Along the way there was something of a plot that seemed mildly intriguing and my character began to acquire a marginal personality that started some vestigial attachment process going. When, due to the inept response feedback of the inadequate selection UI in the makeover store, my character received an unintentional gender re-assignment and emerged as a woman (with the wrong facial features and the wrong haircut to boot) I actually felt more attached to her still.
I've always enjoyed buggy MMOs. I don't like game-breaking bugs. How could anyone? I would prefer not to have to do quests five times just to get them to work once. But glitches and strangeness have a charm all their own.
No, if I end up not playing Otherland all that much it won't be because of the ropy, unstable, unfinished nature of the product. It will be because it's wearing. The data-cluster textures, the harsh neon, the strip mall styling, the Blade Runner on a Budget chic...it just wears me down.
After an hour my eyes hurt and my soul feels abraded. It's not a world I can relax in and that's a problem not just with Otherland but with all hard-SF settings. Sharp edges, harsh color palettes, hard surfaces, ugly fonts, clinical UIs, they all make for a tiring place to spend an evening. I love reading SF but I've never been as keen on watching it and I certainly don't have a hankering to live the life vicariously.

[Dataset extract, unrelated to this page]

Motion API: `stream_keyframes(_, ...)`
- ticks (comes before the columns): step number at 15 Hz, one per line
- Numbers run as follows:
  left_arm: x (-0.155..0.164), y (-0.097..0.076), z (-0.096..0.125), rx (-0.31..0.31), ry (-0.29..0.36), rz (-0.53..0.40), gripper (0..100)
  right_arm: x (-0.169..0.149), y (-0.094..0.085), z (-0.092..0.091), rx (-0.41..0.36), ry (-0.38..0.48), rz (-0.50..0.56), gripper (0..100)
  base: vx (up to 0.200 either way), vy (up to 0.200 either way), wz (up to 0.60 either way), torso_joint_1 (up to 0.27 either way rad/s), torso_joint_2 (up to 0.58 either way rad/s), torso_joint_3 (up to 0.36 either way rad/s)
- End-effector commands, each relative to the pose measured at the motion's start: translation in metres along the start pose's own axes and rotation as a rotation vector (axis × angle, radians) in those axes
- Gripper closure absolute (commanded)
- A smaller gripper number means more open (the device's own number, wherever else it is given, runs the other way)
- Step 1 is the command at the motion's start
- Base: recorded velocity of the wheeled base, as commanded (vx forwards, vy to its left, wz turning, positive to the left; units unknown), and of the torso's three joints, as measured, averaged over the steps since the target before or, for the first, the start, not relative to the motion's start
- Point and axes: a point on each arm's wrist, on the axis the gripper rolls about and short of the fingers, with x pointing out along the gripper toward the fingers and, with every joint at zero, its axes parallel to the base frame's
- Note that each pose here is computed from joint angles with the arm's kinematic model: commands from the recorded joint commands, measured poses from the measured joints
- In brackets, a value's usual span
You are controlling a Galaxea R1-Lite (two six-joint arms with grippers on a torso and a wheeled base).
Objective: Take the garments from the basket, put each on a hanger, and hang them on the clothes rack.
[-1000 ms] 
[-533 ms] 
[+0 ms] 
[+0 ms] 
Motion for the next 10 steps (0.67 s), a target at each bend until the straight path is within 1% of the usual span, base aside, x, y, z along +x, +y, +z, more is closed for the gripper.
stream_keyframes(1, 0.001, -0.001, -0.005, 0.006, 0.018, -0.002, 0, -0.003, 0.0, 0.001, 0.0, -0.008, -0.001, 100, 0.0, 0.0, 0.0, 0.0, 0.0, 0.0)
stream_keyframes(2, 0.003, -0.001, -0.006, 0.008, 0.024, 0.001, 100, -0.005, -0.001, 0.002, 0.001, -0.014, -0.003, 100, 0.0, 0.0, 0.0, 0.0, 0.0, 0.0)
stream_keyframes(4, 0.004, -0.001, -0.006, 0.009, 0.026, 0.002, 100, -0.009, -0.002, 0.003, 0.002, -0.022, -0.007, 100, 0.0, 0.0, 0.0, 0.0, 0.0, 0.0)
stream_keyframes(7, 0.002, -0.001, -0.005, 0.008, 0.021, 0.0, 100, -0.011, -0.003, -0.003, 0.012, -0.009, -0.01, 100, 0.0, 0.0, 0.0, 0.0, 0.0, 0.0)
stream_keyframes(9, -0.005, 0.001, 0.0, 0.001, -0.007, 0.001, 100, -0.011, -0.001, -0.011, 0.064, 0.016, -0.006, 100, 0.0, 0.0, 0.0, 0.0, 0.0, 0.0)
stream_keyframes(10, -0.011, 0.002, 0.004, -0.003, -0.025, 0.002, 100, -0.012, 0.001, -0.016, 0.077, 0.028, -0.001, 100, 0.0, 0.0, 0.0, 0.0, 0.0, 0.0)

Of course, one of the key aspects of Tad Williams trilogy is that Otherland can, quite literally, be anywhere, anything you want it to be. So it may be that, once I step through a portal at Lambda Mall and emerge in Four Square or Water Isle it won't feel that way at all.
We'll see, because I am, at least, interested enough to go and look. Otherland does have something. Whether it has enough of whatever it is to make a mark in the current climate I doubt but it's here now and while the opportunity to explore it exists it would be foolish not to take it. Bugs permitting, naturally.
What lies ahead for the rest of this year I wouldn't presume to say. I have no plans at all, for example, to try Black Desert, which launches in March, but I would have said the same about Blade and Soul.
Dragon Nest:Oracle, another game that, like City of Steam, I've let slide, has just had a massive technical failure, on the back of which I've re-downloaded and installed it via Steam because my local client no longer works.
WvW, which had seemed moribund to the point of collapse has suddenly revived to the extent that last night there were fifty people in the queue for Eternal Battlegrounds and big fights on the other maps at the same time.
There's really no second-guessing all this stuff. My big plan for 2016 is not to have a plan. I'll just take it as it comes.